ESQ merupakan sebuah singkatan dari Emotional Spiritual Quotient yang merupakan gabungan EQ dan SQ, yaitu Penggabungan antara pengendalian kecerdasan emosi dan spiritual. Definisi, Emosional Spiritual Quotient (ESQ) Model adalah Model Kemampuan seseorang untuk memberi Makna Spiritual terhadap Pemikiran, Prilaku/Akhlak dan Kegiatan, serta Mampu Menyinergikan IQ (Intelegent Quotient) yang terdiri dari IQ Logika/Berpikir dan IQ Financial / Kecerdasan memenuhi kebutuhan hidupnya/keuangan, EQ (Emosional Quotient) dan SQ (Spiritual Quotient) secara komprehensif.

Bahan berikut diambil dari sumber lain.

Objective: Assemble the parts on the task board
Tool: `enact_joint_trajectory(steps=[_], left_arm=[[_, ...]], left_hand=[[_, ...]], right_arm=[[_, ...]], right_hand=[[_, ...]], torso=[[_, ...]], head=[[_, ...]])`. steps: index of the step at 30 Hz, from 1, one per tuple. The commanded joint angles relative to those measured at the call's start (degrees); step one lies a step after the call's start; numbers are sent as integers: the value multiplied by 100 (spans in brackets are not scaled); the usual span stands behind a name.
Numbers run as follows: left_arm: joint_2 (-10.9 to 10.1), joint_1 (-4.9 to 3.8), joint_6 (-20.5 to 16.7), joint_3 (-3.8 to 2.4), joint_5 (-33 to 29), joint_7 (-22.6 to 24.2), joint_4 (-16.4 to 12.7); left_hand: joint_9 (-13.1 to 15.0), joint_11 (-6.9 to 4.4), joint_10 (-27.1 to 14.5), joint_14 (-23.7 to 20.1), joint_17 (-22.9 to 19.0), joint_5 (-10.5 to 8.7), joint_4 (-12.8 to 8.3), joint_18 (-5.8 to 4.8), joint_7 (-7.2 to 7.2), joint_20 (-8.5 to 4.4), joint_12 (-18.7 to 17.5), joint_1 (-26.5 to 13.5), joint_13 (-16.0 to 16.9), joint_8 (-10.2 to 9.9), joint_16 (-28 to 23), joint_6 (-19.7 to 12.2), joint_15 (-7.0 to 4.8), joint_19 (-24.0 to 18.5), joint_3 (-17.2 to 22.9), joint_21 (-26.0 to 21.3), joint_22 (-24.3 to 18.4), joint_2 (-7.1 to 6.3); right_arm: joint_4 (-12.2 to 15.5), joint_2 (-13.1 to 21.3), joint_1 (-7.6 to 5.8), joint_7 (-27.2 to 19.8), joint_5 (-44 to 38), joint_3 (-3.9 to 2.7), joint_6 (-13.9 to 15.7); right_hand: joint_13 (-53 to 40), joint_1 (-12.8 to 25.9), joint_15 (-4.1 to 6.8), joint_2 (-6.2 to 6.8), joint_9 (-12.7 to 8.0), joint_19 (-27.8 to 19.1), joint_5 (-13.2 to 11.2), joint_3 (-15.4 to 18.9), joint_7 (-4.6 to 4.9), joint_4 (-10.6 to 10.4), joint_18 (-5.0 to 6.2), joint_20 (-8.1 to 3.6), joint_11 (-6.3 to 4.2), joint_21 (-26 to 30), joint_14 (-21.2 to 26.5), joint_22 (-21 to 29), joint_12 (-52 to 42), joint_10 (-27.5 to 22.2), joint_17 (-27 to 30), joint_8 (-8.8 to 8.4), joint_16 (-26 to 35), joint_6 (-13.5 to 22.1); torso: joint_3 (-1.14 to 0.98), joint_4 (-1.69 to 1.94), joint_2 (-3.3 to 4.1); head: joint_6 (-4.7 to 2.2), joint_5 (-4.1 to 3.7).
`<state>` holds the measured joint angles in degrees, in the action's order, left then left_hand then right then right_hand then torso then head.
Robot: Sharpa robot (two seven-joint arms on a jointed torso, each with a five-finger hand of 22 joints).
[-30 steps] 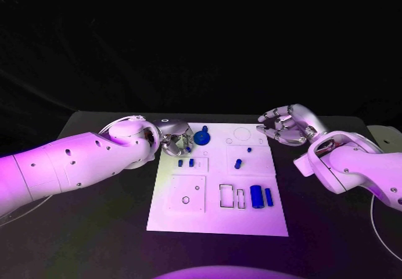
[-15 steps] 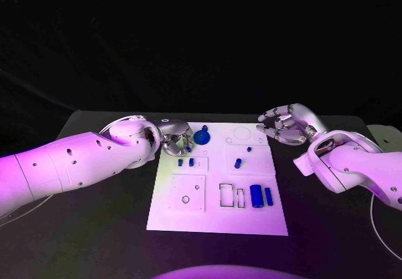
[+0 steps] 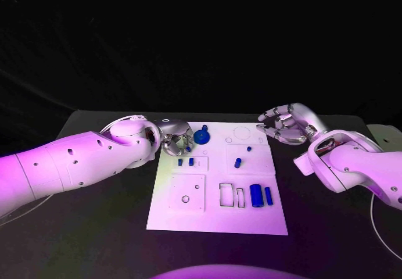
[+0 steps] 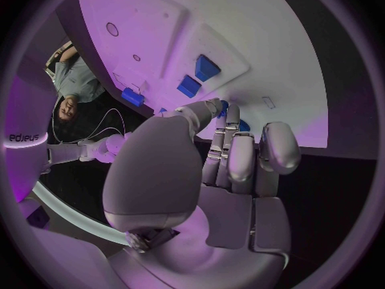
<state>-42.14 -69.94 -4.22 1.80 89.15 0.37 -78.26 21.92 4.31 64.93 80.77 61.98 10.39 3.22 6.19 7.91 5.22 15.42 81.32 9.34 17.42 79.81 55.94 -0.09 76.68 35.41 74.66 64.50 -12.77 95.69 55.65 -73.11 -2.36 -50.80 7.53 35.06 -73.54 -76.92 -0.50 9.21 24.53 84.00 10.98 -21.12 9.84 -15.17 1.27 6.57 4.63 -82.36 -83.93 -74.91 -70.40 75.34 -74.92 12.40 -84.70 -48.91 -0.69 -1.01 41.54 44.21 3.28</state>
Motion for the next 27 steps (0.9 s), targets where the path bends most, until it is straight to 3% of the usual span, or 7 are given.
enact_joint_trajectory(steps=[1, 17, 27], left_arm=[[-2, 13, 95, 6, 56, 5, 6], [-14, 19, -41, 7, 52, 8, -8], [-19, 22, -61, 7, 51, -40, 5]], left_hand=[[1, 27, 23, -17, -11, -21, -4, -50, 42, 27, -42, -63, -12, -50, -4, -19, 42, -20, -42, -9, -9, -1], [-191, 152, -130, -137, -224, 4, 20, -14, 167, 130, -456, -202, -99, -467, -58, -396, 153, -135, 9, -134, -180, -149], [-233, 177, -158, -180, -303, 3, 27, -6, 193, 143, -522, -224, -109, -542, -83, -473, 167, -160, 15, -164, -222, -170]], right_arm=[[8, 3, 3, -46, -19, 0, -28], [0, 10, 3, -49, -19, 0, -16], [-13, 1, 5, -48, -19, 0, -20]], right_hand=[[7, 1, 38, 17, 5, 155, 39, -34, -35, 9, 86, -46, -15, 34, -354, -935, 5, -5, -650, 24, 29, 20], [7, 1, 38, 17, 5, 155, 39, -34, -35, 9, 86, -46, -15, 34, -354, -935, 5, -5, -650, 24, 29, 20], [8, 7, 40, 20, 5, 154, 38, -38, -35, 8, 87, -48, -16, 41, -354, -930, 0, 1, -645, 30, 35, 27]], torso=[[-1, 5, -3], [3, 6, 1], [5, 1, 1]], head=[[-1, -8], [-2, -5], [0, 5]])
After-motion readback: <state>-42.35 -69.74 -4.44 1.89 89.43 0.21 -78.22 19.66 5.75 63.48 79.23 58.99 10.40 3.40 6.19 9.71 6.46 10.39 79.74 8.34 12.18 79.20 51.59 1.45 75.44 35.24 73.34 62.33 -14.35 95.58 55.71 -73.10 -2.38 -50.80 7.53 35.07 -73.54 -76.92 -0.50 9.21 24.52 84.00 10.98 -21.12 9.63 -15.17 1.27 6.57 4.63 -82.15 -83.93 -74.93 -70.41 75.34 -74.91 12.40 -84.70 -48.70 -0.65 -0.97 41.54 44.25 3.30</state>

Manfaat yang bisa di dapat adalah tercapainya keseimbangan antara hubungan Horizontal (manusia dengan manusia) dan Vertikal (manusia dan Tuhan).ESQ juga dapat membuat kita lebih percaya diri dalam melakukan suatu tindakan.
Pemilik IQ tinggi bukan jaminan untuk meraih kesuksesan.Seringkali ditemukan pemilik IQ tinggi tetapi gagal meraih sukses; sementara pemilik IQ pas-pasan meraih sukses luar biasa karena didukung oleh EQ. Mekanisme EQ tidak berdiri sendiri di dalam memberikan kontribusinya ke dalam diri manusia tetapi intensitas dan efektifitasnya sangat dipengaruhi oleh unsur kecerdasan ketiga (SQ).[3]
SQ sulit sekali diperoleh tanpa kehadiran EQ, dan EQ tidak dapat diperoleh tanpa IQ.Sinergi ketiga kecerdasan ini biasanya disebut multiple intelligences yang bertujuan untuk melahirkan pribadi utuh (“al-insan al-kamilah). Untuk penyiapan Sumber daya Manusia di masa depan, internalisasi ketiga bentuk kecerdasan ini tidak dapat ditawar lagi.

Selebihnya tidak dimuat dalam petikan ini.